The bombardment was going on as heavily as ever: the distant HRUMP! HRUMP! HRUMP! of the artillery, the blasting explosions of bombs from three small V’s of German planes passing slowly in the hazy midday sky, and the popping and stuttering of the Polish antiaircraft guns. The convoy crawled, stopped, and crawled through the shattered streets, the canyons of yellow-patched structures, careening up on sidewalks to avoid holes and tank traps, once backing out of a boulevard blocked by a newly fallen building.

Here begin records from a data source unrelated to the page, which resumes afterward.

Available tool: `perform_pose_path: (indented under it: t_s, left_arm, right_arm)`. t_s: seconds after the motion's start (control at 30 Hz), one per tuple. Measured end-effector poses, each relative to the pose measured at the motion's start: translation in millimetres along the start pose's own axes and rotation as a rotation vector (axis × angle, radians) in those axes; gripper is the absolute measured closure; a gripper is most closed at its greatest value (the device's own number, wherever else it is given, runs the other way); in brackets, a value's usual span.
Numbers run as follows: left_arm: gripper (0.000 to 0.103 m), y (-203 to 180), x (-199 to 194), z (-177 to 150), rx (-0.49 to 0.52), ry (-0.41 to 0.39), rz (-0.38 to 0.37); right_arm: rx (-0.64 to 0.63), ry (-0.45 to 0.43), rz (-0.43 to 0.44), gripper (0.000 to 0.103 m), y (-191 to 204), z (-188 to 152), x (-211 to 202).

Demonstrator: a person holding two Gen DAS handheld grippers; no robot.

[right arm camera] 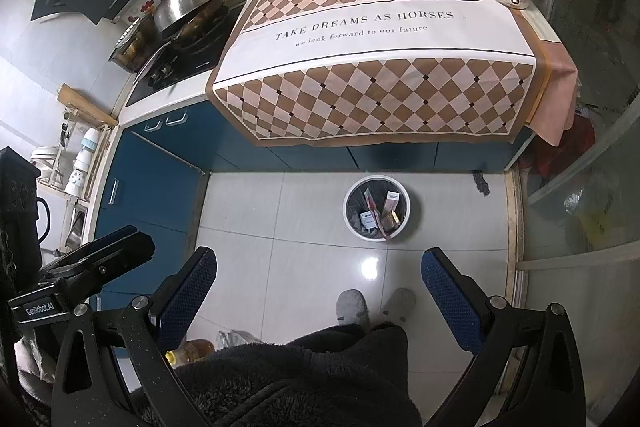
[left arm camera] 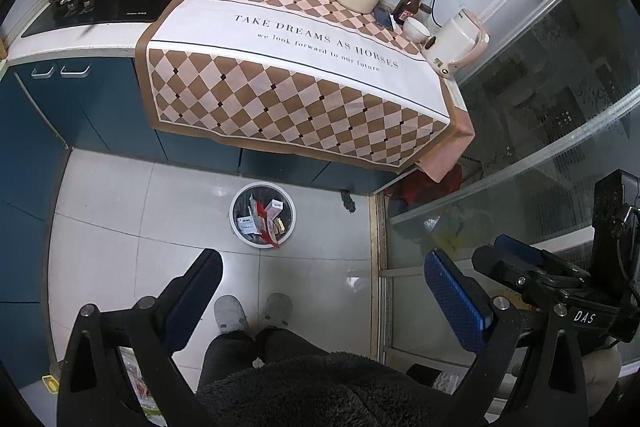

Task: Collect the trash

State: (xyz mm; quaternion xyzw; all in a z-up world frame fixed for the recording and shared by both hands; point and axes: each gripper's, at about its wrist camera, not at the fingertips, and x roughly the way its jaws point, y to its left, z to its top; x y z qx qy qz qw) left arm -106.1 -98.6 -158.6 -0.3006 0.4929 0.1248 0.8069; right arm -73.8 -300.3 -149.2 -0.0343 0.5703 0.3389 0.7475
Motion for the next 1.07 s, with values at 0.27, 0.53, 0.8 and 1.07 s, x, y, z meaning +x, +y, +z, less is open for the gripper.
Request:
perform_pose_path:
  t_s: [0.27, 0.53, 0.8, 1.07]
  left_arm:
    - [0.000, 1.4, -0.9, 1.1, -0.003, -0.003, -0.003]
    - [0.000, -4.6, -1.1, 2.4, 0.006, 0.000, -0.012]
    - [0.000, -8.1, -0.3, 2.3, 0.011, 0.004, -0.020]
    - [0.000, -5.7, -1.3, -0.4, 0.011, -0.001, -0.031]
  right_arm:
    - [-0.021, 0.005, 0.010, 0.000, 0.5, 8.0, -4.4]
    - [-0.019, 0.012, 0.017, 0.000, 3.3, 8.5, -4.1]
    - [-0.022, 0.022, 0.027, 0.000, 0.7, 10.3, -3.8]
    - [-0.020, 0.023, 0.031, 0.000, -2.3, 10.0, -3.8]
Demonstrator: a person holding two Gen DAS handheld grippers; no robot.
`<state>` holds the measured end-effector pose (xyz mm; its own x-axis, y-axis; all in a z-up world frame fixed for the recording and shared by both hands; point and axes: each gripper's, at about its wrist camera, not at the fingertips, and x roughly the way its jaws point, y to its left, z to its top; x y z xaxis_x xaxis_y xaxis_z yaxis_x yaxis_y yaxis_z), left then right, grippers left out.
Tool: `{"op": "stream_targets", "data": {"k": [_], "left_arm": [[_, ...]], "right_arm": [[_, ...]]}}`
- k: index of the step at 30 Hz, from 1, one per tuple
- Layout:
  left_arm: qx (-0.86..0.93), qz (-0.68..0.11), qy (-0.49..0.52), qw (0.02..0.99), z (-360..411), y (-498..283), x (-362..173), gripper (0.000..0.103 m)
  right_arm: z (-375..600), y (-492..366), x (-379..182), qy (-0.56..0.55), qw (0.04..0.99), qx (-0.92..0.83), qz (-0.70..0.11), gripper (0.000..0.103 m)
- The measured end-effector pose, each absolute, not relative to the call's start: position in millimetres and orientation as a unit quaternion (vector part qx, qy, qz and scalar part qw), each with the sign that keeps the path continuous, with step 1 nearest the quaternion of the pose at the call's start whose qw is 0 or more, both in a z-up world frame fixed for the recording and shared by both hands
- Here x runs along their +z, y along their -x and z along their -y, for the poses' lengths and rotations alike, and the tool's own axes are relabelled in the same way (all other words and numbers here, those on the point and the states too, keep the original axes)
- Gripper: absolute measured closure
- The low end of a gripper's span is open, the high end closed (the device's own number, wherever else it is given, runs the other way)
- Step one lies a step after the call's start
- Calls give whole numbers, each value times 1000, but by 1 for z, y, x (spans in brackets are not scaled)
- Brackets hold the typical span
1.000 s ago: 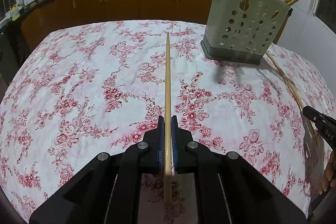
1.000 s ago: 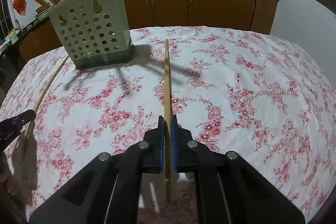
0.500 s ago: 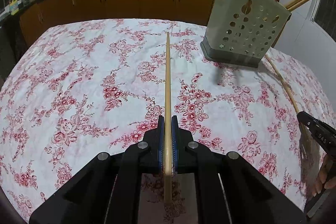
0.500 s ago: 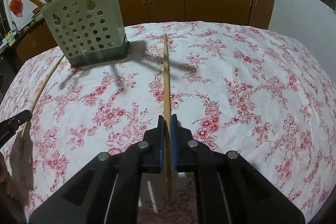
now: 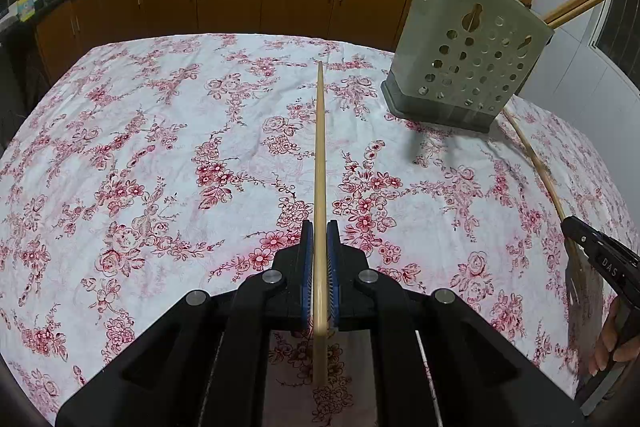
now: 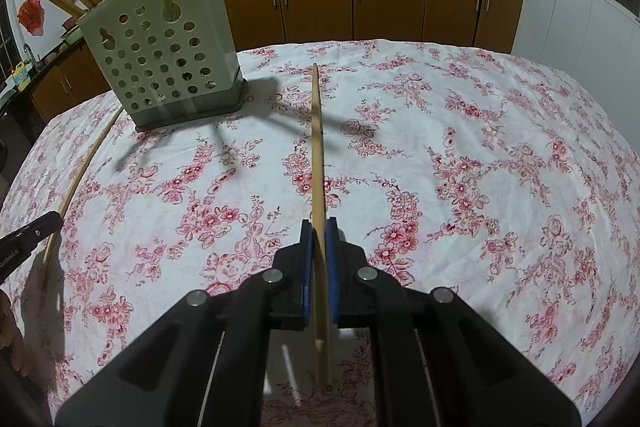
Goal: Organize utensils
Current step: 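Lift the chopstick upright toward the green basket while the right tool carries its own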
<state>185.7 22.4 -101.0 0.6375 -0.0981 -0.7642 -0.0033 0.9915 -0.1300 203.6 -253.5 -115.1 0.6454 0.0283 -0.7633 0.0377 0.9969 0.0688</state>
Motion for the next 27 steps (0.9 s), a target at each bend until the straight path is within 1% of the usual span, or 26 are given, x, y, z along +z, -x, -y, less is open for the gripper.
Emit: {"op": "stream_targets", "data": {"k": [10, 15, 27], "left_arm": [[-26, -425, 59, 903, -22, -186, -101, 94], [-22, -427, 39, 903, -18, -180, -100, 95], [-20, -427, 31, 903, -18, -172, -99, 95]], "right_arm": [[253, -203, -115, -39, 906, -3, -421, 94], [254, -201, -115, -36, 906, -1, -421, 94], [255, -198, -114, -43, 906, 6, -421, 94]]}}
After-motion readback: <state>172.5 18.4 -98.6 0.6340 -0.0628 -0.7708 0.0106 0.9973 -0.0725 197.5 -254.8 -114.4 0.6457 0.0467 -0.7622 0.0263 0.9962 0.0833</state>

At the bridge across the Vistula truck convoys flying various embassy flags were converging. The bridge was jammed to a standstill with refugee trucks. There were more than two thousand neutral nationals in Warsaw, and every one of them evidently meant to get out. Byron kept glancing at his watch. The traffic started to move again, but so slowly that he feared they might not reach the departure point by one o’clock. German shells kept whistling by, and splashes like geysers boiled up in the river, sometimes showering the bridge and the trucks. The Germans clearly thought it all in the game if they killed nine-tenths of the neutrals on the bridge, fifteen minutes before the ceasefire.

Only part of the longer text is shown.